Exclude the pictures and set down, unaltered, the lines from the one that holds "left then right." through the end of the data.
Segment Start: DATASET EXCERPT
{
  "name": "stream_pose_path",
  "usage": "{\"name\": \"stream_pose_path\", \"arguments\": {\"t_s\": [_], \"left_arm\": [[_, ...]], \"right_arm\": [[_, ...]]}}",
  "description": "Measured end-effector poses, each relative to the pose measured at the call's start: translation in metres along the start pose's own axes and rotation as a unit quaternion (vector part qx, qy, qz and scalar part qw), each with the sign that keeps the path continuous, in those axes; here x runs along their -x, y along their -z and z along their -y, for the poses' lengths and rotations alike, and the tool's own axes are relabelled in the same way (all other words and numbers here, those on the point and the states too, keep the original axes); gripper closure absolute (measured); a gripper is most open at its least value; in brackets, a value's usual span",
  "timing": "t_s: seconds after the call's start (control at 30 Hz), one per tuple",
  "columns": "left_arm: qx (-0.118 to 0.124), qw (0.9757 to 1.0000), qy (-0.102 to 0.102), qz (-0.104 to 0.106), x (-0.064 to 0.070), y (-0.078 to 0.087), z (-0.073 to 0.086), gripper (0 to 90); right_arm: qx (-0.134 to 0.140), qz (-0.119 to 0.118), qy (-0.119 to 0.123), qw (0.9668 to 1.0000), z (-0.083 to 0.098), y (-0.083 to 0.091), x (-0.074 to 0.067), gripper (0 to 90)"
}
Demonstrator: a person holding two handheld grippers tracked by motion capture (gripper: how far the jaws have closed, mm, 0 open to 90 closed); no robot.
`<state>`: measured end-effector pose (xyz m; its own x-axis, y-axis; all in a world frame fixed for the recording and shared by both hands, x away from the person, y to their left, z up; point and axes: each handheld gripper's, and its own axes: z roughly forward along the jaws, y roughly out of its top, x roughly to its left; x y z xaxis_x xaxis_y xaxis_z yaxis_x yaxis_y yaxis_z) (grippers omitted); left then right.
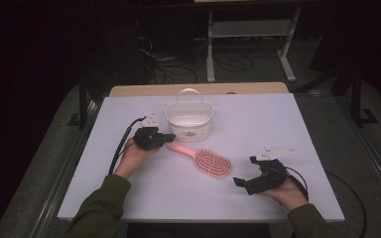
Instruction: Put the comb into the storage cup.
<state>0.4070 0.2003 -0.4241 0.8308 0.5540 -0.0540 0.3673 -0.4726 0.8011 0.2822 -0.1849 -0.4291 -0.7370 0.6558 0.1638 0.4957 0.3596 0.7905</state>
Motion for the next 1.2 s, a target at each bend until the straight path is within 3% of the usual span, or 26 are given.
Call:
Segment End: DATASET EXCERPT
▶ _EXERCISE ANSWER_
`<state>`: measured end-effector pose (xyz m; its own x-axis, y-axis; all in a world frame fixed for the recording and shared by both hands, x away from the person, y to their left, z up; point and axes: each handheld gripper's, and its own axes: z roughly forward along the jaws, y roughly out of its top, x roughly to its left; x y z xaxis_x xaxis_y xaxis_z yaxis_x yaxis_y yaxis_z) (grippers omitted); left then right.
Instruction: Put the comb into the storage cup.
<state>0.4070 0.2003 -0.4241 0.8308 0.5540 -0.0540 0.3673 -0.4726 0.8011 0.2822 -0.1849 -0.4291 -0.7370 0.6558 0.1638 0.4957 0.3596 0.7905</state>
Motion for the next 1.2 s, a target at each bend until the straight path is within 3% of the usual span, or 26 are given.
Call:

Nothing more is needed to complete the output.